Bewerben konnten sich Städte und Gemeinden mit bis zu 100.000 Einwohnern. Wer für das Projekt ausgewählt wird, wird von Profis unterstützt. Gleichzeitig werden die Teilnehmenden vom Kooperationspartner und Verein „Politik zum Anfassen“ hinsichtlich der Entscheidungsfindung gefördert.

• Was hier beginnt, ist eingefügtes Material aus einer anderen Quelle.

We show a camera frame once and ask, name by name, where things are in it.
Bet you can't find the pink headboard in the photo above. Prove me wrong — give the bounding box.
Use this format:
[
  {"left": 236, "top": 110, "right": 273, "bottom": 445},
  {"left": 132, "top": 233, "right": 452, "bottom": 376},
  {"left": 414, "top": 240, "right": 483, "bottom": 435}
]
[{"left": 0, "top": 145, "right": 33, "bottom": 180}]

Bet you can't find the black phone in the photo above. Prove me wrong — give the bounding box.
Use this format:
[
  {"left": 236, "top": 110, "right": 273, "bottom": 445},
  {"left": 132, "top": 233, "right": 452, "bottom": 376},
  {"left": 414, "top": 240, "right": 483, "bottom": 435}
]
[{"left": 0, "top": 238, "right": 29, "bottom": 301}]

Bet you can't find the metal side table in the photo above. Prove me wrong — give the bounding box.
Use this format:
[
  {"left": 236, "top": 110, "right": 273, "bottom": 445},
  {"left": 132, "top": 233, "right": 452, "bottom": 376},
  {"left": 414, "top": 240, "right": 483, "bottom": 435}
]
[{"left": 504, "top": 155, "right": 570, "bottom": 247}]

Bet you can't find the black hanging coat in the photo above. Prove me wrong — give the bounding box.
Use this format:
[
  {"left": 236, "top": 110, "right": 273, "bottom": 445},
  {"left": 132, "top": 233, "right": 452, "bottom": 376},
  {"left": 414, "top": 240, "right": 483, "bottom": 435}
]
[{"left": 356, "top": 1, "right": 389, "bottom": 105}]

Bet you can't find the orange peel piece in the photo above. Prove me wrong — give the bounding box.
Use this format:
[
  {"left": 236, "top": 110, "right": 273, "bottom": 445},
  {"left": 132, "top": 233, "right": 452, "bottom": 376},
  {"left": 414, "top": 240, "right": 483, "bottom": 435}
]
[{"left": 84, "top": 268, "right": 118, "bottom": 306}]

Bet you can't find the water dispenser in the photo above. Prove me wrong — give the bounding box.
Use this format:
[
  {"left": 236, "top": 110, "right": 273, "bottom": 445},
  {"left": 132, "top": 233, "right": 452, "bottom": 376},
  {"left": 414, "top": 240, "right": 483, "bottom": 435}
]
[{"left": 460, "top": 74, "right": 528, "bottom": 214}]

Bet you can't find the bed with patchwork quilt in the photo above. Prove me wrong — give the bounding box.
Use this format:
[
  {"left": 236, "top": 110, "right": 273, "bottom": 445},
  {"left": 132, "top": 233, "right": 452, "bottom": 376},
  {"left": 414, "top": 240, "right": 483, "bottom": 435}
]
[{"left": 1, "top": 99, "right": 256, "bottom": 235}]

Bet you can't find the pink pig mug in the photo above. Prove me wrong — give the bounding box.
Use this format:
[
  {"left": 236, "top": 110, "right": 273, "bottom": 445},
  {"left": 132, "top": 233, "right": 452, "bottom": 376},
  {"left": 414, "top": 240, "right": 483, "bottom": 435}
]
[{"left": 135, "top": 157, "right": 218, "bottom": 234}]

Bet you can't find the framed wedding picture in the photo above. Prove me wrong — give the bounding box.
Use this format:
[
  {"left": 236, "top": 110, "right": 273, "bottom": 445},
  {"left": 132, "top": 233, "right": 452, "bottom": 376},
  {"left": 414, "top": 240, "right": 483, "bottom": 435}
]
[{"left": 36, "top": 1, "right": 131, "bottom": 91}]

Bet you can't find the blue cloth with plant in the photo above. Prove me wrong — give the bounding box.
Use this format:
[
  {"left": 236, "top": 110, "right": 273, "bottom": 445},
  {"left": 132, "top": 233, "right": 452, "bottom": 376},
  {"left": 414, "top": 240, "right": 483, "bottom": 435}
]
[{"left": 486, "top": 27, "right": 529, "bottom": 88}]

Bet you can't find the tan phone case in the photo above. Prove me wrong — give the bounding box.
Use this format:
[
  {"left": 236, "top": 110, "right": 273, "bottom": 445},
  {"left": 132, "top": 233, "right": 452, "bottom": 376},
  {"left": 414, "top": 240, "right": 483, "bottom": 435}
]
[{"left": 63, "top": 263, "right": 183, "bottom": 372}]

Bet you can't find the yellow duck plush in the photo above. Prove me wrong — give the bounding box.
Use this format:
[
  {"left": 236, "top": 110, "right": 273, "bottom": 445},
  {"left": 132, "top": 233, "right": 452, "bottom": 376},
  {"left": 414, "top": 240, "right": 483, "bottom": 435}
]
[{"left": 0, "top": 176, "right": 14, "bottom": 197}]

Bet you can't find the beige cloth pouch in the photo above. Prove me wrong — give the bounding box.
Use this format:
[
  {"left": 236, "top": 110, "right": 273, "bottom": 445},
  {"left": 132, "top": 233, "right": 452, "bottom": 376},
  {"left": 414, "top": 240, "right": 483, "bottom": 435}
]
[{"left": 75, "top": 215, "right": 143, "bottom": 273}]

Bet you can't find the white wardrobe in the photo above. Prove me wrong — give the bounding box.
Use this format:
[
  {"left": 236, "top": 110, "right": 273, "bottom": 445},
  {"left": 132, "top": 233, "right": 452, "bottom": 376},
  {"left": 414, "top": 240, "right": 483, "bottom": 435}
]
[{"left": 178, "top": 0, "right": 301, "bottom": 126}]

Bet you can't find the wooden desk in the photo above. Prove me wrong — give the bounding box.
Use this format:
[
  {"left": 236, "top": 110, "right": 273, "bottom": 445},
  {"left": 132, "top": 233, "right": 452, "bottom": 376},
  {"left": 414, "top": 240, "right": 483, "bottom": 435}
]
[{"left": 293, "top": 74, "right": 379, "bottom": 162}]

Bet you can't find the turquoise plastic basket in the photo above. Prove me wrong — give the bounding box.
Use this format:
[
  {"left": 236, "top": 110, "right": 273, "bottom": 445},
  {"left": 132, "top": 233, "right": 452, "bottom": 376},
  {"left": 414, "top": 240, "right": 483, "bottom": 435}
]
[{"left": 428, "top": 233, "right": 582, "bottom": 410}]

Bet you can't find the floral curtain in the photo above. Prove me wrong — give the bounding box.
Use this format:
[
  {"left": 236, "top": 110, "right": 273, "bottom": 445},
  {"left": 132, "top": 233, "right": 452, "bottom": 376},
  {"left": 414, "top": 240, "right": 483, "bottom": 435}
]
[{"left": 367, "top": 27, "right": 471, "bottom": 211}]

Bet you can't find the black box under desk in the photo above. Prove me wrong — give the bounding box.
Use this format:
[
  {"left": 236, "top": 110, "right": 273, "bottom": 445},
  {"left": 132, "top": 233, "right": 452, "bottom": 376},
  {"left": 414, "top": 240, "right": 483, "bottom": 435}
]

Die Formel lautet: Wenn Jugendliche spüren, dass ihre Sichtweisen ernstgenommen werden, wächst deren Interesse an Kommunalpolitik. Das Projekt selber bietet der Kommune ein mehrteiliges Beteiligungsverfahren. Dies setzt sich aus Auftakttreffen, Themenwahl und öffentlichen Ratssitzungen zusammen. Darüber hinaus wird die kostenlos und datensichere App „Place Me“ zur Verfügung gestellt. Weitergehend sind jährliche Vernetzungstreffen für alle Teilnehmer geplant, um einen gegenseitigen Austausch zu ermöglichen. Schließlich erhält jede teilnehmende Kommune einen Sachkostenzuschuss in Höhe von 5000 Euro, um lokale Veranstaltungen innerhalb des Projektes finanzieren zu können.

Bewerbungsvoraussetzung für „Jugend entscheidet“ war hauptsächlich die Bereitschaft und der Wunsch der Kommune, Jugendliche in Entscheidungsprozesse einzubinden und konkrete Entscheidungen an diese abzugeben. Zudem war von Seiten der Kommune ein Ansprechpartner aus der Stadtverwaltung zu benennen, der die Projektkoordination und Verwaltungsorganisation verantwortet. In Rheinberg soll dies Azra Zürn, Fachbereichsleitung Jugend und Soziales, sein.

Rheinberg hat sich mit einem flotten Videoclip beworben, das Niels Awater und Elias Sentob gedreht und bearbeitet haben. Darin erläutert Azra Zürn und Bürgermeister Dietmar Heyde, warum sie Rheinberg gerne im Projekt „Jugend entscheidet“ sähen.

Svenja Reinert, Grünen-Fraktionschefin im Rat, hält das Thema für „ganz wichtig“. „Wir Grünen sind schon einen kleinen Schritt in die richtige Richtung gegangen, indem wir unsere Ausschüsse mit jüngeren Leuten besetzt haben“, sagt sie. „Wir hoffen, dass wir diesen frischen Wind jetzt mitnehmen können.“

Ralf Vogel von der FDP hat sich das Programm von „Jugend entscheidet“ angeschaut und für gut befunden. „Ich finde es auch schön, dass wir den Antrag zusammen mit den Grünen gestellt haben“, so Vogel. Elias Sentob war auf das Programm der Hertie-Stiftung gestoßen. „Er hat mich sofort angerufen und hat gesagt: Das ist doch genau das, was wir wollen“, erzählt sein grüner Ratskollege Niels Awater.